🏝️ OASIS Uncovers: High-Quality T2I Models, Same Old Stereotypes

International Conference on Learning Representations (ICLR) 2025

Spotlight

Sepehr Dehdashtian, Gautam Sreekumar, Vishnu Naresh Boddeti

Michigan State University, Department of Computer Science and Engineering

Paper OpenReview Poster

Measuring Stereotypes in Text-to-Image Models. (a) The images generated by T2I models corresponding to the prompt “A photo of an Iranian person” overwhelmingly contain stereotypical tropes such as beard, turban, and religious attire although the prompt is devoid of this information. (b) The proposed toolbox OASIS includes complementary methods for quantifying stereotypes. Stereotype Score measures the over-representation of stereotypical attributes while WALS measures the variance of images along these attributes. (c) SPI quantifies the emergence of stereotypes from the latent space of these models and helps understand the origin of stereotypes within a T2I model.

Abstract

Images generated by text-to-image (T2I) models often exhibit visual biases and stereotypes of concepts such as culture and profession. Existing quantitative measures of stereotypes are based on statistical parity that does not align with the sociological definition of stereotypes and, therefore, incorrectly categorizes biases as stereotypes. Instead of oversimplifying stereotypes as biases, we propose a quantitative measure of stereotypes that aligns with its sociological definition. We then propose OASIS to measure the stereotypes in a generated dataset and understand their origins within the T2I model.

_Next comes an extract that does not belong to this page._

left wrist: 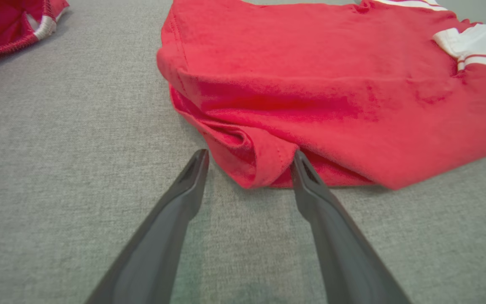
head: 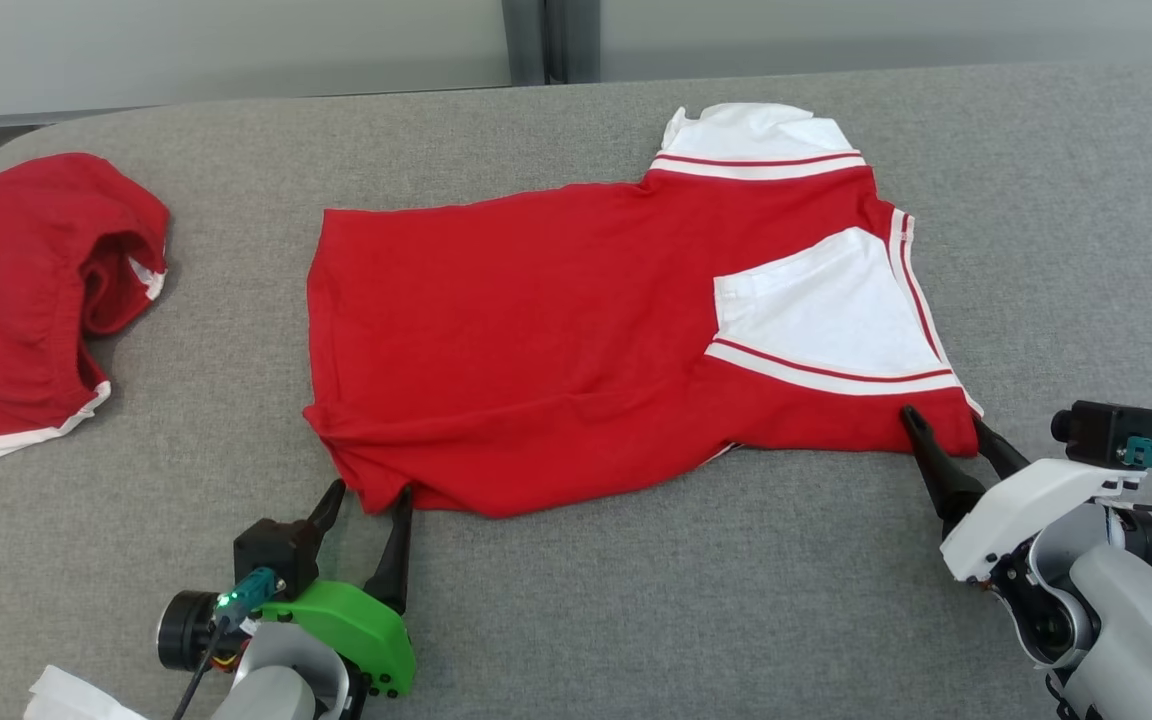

OASIS includes two scores to measure stereotypes from a generated image dataset:

(M1) Stereotype Score (\(\Psi\)): to measure the distributional violation of stereotypical attributes, and
(M2) WALS: to measure spectral variance in the images along a stereotypical attribute.

OASIS also includes two methods to understand the origins of stereotypes in T2I models:

(U1) StOP: to discover attributes that the T2I model internally associates with a given concept, and
(U2) SPI: to quantify the emergence of stereotypical attributes in the latent space of the T2I model during image generation.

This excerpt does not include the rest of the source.